WHAT YOU HAVE TO DO | Show each line of the records below where the word "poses" occurs.

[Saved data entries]
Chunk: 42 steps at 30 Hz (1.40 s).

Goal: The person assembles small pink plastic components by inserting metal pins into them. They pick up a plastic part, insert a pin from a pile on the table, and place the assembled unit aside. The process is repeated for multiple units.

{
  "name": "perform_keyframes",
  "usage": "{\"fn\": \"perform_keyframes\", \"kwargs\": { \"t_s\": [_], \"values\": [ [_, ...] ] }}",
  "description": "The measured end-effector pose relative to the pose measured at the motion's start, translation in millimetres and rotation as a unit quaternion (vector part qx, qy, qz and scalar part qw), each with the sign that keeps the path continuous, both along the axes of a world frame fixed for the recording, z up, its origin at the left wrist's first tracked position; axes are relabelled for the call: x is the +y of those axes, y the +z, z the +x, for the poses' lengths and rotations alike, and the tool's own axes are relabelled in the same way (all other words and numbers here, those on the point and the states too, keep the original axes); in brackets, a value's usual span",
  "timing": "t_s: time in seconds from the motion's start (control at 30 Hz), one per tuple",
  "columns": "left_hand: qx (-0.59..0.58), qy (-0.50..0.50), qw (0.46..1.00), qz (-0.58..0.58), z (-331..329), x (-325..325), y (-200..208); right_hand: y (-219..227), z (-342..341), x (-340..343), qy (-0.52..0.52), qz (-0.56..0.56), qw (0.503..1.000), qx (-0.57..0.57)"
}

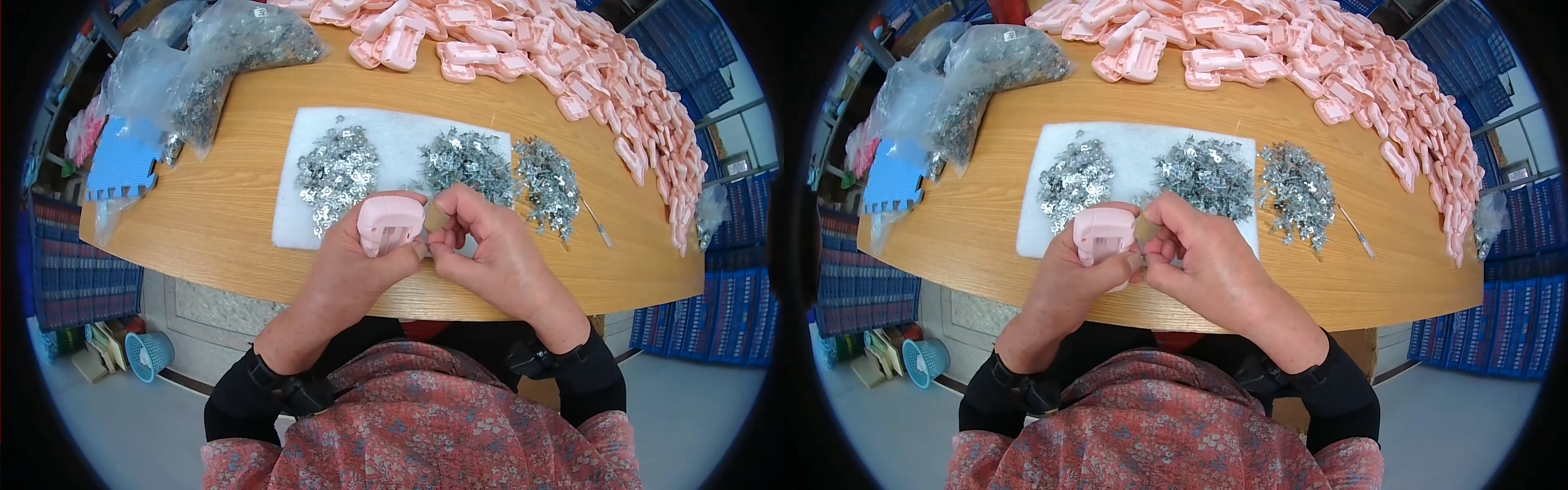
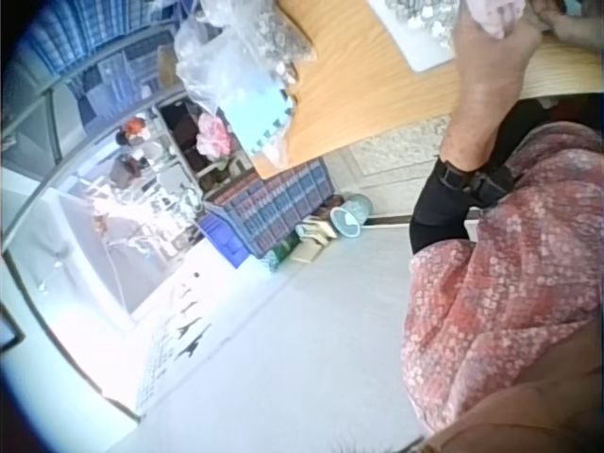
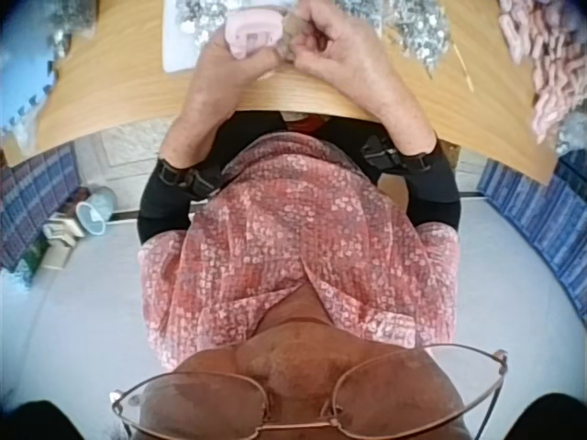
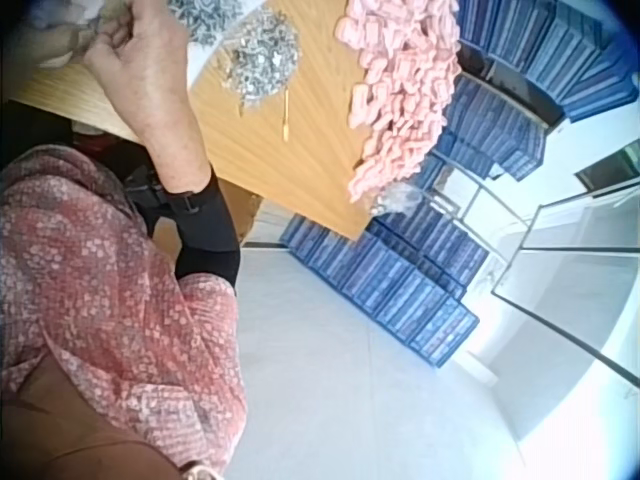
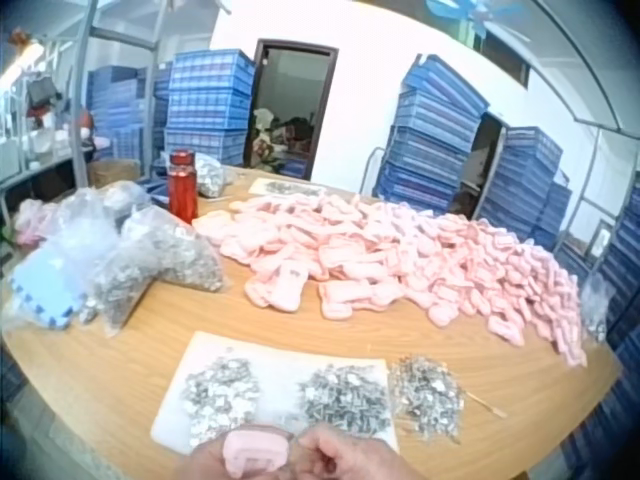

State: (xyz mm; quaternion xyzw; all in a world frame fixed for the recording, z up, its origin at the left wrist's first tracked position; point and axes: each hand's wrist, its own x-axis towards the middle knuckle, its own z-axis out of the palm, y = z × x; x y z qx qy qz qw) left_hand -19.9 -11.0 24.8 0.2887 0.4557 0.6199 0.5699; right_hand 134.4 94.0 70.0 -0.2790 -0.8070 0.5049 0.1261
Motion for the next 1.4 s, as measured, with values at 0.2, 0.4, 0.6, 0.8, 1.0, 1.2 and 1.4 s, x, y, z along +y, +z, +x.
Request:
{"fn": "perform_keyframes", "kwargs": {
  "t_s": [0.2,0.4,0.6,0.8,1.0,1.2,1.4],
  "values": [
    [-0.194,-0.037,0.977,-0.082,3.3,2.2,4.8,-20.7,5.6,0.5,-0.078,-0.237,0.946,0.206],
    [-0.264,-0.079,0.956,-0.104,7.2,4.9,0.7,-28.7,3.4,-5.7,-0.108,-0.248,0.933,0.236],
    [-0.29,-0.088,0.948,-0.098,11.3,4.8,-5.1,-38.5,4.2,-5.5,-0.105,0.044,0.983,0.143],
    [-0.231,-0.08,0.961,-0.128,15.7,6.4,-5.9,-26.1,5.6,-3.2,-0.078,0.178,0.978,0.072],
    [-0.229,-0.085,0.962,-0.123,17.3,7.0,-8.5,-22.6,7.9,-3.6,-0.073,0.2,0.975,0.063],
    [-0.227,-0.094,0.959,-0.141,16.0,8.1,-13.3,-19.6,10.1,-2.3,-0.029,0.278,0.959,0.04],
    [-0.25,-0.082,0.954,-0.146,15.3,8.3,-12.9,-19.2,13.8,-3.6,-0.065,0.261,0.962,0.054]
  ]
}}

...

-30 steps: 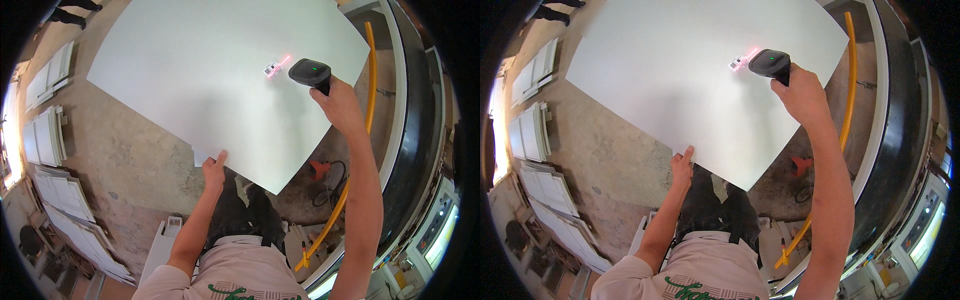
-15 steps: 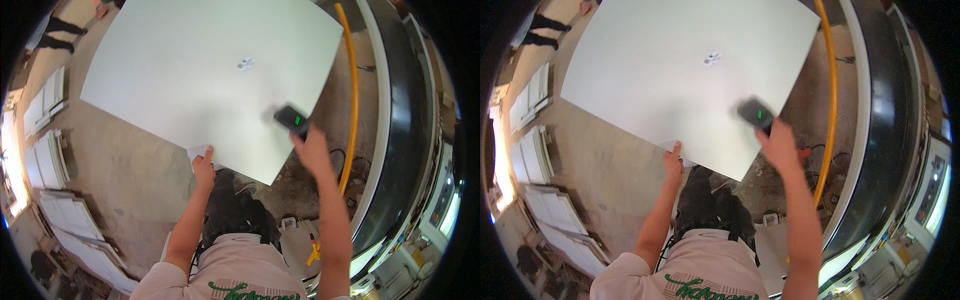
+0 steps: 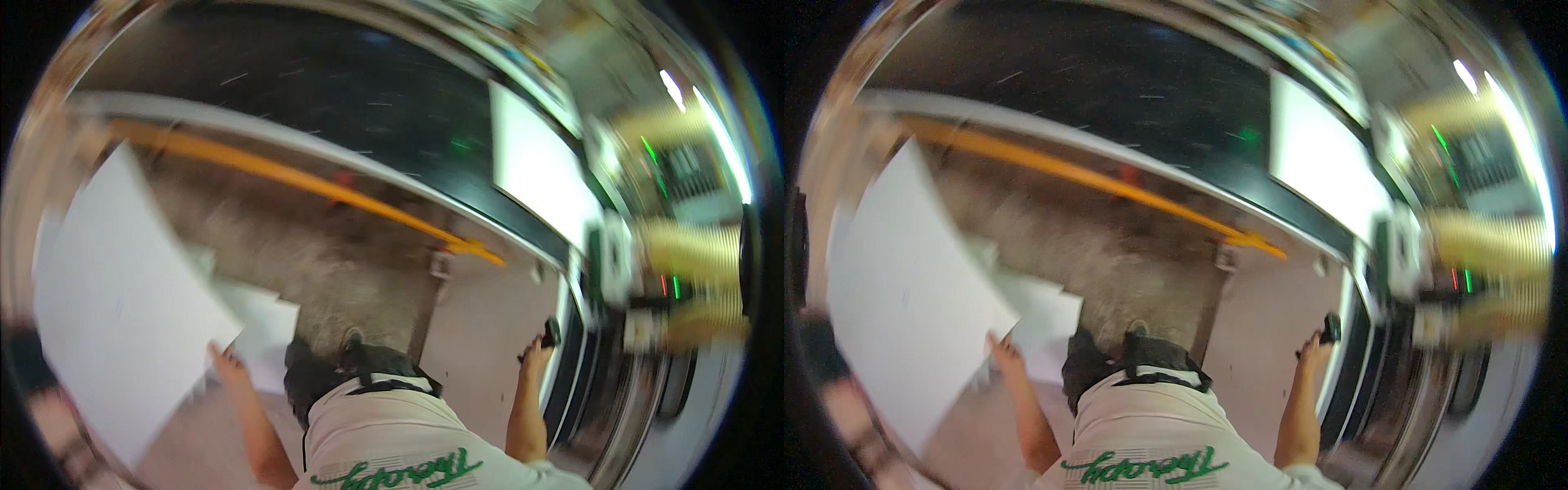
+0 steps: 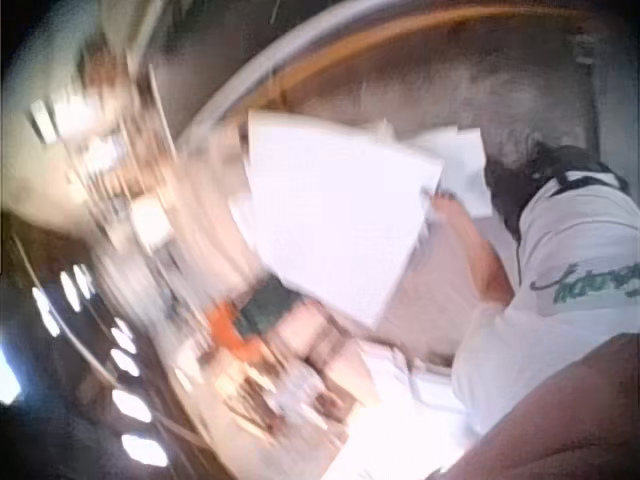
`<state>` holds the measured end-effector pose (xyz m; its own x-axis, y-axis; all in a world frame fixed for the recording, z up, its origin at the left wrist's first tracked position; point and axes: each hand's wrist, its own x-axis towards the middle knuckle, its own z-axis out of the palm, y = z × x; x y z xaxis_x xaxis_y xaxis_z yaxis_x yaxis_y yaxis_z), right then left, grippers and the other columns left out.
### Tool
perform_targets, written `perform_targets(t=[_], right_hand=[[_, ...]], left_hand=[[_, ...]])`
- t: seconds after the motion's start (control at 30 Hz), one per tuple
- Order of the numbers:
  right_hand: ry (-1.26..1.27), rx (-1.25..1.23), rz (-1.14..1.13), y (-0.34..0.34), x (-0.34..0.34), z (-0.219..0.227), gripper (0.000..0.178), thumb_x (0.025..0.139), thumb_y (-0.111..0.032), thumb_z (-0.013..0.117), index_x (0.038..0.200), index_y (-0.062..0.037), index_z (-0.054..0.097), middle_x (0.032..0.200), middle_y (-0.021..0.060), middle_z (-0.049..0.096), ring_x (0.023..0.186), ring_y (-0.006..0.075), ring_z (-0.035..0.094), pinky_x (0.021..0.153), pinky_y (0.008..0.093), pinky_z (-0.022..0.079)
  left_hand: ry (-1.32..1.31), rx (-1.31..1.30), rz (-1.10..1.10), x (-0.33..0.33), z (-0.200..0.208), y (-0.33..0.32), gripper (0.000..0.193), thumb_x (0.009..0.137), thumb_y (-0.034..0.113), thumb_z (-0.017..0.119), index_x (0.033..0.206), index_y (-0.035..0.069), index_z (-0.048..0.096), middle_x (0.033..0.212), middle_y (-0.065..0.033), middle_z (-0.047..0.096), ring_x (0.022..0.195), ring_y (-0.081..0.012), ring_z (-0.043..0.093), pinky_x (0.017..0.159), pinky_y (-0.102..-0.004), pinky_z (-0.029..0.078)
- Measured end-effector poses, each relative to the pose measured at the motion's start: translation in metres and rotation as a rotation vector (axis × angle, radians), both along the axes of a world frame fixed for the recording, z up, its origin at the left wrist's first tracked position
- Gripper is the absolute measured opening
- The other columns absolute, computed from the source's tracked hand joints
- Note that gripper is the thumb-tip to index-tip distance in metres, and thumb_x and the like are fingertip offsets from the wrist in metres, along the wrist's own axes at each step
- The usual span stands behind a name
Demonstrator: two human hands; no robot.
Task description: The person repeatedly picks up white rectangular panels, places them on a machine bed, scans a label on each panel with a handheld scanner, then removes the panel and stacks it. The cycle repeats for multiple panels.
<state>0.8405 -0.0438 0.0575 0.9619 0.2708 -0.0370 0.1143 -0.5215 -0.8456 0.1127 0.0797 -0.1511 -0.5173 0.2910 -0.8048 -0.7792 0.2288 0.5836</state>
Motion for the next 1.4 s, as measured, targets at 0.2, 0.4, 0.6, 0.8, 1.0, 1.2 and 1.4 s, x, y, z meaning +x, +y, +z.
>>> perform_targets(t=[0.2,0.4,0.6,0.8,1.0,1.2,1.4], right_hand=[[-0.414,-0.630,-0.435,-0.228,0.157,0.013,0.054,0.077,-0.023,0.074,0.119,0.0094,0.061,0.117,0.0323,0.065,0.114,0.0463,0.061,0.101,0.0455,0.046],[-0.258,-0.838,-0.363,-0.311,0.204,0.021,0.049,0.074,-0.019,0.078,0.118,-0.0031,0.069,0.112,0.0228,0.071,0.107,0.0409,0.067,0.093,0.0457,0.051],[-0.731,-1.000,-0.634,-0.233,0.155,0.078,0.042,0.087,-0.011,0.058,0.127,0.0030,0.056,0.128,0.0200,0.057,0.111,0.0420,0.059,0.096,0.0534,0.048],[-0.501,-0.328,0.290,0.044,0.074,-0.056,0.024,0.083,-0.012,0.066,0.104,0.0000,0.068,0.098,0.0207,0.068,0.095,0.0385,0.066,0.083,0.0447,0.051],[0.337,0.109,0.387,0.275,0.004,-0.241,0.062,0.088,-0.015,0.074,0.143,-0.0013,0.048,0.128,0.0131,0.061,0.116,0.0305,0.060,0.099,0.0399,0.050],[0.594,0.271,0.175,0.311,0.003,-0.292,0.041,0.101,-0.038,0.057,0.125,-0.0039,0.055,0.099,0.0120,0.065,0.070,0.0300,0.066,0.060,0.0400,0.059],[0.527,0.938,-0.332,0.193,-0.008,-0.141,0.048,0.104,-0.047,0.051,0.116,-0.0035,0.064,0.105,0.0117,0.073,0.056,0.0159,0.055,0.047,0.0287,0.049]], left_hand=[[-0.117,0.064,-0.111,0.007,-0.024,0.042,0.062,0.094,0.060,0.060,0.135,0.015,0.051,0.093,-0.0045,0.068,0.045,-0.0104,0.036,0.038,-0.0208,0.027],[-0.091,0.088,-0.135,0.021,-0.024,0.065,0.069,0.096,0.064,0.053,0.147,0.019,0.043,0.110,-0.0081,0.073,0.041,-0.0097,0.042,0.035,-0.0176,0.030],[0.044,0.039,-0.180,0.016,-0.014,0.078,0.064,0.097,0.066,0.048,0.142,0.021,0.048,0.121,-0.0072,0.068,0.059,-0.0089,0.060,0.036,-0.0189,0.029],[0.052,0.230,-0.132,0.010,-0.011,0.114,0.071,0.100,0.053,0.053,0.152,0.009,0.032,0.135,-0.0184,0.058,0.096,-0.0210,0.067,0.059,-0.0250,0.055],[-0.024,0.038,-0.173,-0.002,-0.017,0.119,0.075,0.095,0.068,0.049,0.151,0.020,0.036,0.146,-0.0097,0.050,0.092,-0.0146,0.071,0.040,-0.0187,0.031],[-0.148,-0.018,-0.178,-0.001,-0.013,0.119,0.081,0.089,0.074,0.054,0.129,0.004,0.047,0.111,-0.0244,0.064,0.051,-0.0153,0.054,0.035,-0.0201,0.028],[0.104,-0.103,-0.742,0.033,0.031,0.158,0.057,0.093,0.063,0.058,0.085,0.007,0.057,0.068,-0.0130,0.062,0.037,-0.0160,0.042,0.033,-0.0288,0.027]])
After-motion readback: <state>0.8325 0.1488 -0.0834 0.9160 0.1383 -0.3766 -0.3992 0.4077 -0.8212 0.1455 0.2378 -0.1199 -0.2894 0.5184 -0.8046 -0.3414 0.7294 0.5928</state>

OUTPUT FOR THIS TASK |
  "description": "The measured end-effector pose relative to the pose measured at the motion's start, translation in millimetres and rotation as a unit quaternion (vector part qx, qy, qz and scalar part qw), each with the sign that keeps the path continuous, both along the axes of a world frame fixed for the recording, z up, its origin at the left wrist's first tracked position; axes are relabelled for the call: x is the +y of those axes, y the +z, z the +x, for the poses' lengths and rotations alike, and the tool's own axes are relabelled in the same way (all other words and numbers here, those on the point and the states too, keep the original axes); in brackets, a value's usual span",
- Measured end-effector poses, each relative to the pose measured at the motion's start: translation in metres and rotation as a rotation vector (axis × angle, radians), both along the axes of a world frame fixed for the recording, z up, its origin at the left wrist's first tracked position

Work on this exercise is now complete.